→ What to produce:
Everything from the line that contains "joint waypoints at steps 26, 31" to the end of the data below is to be reproduced verbatim; leave all else out.
=== Begin Enclosure ===
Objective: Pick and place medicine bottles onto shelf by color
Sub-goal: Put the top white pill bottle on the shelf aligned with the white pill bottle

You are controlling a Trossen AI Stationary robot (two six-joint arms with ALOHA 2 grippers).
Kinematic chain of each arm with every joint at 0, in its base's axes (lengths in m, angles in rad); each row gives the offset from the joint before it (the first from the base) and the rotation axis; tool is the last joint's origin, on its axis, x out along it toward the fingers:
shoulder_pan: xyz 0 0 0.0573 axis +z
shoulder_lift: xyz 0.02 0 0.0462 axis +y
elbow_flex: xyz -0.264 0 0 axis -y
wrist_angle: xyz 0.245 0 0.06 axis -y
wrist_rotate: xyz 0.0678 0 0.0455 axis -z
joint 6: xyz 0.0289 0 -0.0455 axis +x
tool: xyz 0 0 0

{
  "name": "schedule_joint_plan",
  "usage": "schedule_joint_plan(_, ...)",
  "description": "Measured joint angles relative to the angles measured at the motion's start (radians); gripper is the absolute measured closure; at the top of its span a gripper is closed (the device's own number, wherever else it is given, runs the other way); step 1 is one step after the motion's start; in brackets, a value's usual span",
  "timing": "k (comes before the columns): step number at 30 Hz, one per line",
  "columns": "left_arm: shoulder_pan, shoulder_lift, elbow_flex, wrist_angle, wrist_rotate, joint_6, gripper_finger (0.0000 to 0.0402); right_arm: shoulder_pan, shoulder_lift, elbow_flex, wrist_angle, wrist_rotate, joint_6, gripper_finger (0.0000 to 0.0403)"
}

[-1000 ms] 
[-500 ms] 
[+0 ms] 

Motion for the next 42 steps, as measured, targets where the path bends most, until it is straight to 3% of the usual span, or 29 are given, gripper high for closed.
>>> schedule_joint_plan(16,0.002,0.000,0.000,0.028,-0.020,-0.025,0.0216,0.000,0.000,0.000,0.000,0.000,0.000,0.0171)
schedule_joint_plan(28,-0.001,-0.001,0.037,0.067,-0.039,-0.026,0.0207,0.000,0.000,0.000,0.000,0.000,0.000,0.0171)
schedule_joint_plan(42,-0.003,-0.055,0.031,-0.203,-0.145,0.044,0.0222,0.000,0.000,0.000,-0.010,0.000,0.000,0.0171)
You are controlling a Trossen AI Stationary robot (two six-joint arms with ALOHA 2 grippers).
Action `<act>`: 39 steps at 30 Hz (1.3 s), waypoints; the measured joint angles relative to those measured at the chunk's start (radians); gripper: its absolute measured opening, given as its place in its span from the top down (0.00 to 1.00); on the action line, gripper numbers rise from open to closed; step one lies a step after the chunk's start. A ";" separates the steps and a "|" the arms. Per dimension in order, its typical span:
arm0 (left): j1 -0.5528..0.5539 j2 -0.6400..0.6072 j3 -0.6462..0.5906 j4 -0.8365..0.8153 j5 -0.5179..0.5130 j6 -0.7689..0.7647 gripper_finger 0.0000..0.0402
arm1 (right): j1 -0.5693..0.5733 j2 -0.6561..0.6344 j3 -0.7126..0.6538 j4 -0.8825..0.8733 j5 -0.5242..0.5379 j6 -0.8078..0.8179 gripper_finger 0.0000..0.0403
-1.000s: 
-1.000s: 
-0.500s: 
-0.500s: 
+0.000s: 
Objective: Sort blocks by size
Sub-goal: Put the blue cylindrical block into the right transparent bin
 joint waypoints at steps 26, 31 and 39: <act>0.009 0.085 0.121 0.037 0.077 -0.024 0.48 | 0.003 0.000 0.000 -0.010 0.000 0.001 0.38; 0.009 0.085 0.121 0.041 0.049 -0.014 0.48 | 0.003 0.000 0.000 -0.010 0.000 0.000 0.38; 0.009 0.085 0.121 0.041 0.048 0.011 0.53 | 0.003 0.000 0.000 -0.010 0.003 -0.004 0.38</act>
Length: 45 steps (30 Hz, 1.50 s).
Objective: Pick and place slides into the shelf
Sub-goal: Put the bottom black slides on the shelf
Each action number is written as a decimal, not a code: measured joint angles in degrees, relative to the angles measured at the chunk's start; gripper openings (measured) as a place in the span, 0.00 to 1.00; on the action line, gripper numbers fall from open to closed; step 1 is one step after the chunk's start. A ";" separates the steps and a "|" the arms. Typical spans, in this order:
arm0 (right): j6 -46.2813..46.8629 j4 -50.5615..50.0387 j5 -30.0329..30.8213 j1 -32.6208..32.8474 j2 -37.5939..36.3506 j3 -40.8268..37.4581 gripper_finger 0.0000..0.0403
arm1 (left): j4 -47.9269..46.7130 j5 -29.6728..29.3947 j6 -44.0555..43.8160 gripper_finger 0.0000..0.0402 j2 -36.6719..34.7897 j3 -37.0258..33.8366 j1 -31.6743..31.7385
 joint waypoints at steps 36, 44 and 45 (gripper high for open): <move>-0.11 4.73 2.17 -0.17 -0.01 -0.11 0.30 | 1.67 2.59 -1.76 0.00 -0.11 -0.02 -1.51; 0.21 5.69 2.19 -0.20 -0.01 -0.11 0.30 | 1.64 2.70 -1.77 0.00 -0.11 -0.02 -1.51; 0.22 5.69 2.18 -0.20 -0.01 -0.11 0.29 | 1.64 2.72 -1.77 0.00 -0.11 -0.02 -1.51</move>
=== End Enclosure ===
→ Answer to this problem:
 joint waypoints at steps 26, 31 and 39: <act>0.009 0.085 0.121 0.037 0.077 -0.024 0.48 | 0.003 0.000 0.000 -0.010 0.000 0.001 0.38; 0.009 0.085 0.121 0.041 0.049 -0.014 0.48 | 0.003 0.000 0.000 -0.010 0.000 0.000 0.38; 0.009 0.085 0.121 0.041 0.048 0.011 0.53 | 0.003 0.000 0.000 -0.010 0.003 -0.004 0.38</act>
Length: 45 steps (30 Hz, 1.50 s).
Objective: Pick and place slides into the shelf
Sub-goal: Put the bottom black slides on the shelf
Each action number is written as a decimal, not a code: measured joint angles in degrees, relative to the angles measured at the chunk's start; gripper openings (measured) as a place in the span, 0.00 to 1.00; on the action line, gripper numbers fall from open to closed; step 1 is one step after the chunk's start. A ";" separates the steps and a "|" the arms. Typical spans, in this order:
arm0 (right): j6 -46.2813..46.8629 j4 -50.5615..50.0387 j5 -30.0329..30.8213 j1 -32.6208..32.8474 j2 -37.5939..36.3506 j3 -40.8268..37.4581 gripper_finger 0.0000..0.0403
arm1 (left): j4 -47.9269..46.7130 j5 -29.6728..29.3947 j6 -44.0555..43.8160 gripper_finger 0.0000..0.0402 j2 -36.6719..34.7897 j3 -37.0258..33.8366 j1 -31.6743..31.7385
 joint waypoints at steps 36, 44 and 45 (gripper high for open): <move>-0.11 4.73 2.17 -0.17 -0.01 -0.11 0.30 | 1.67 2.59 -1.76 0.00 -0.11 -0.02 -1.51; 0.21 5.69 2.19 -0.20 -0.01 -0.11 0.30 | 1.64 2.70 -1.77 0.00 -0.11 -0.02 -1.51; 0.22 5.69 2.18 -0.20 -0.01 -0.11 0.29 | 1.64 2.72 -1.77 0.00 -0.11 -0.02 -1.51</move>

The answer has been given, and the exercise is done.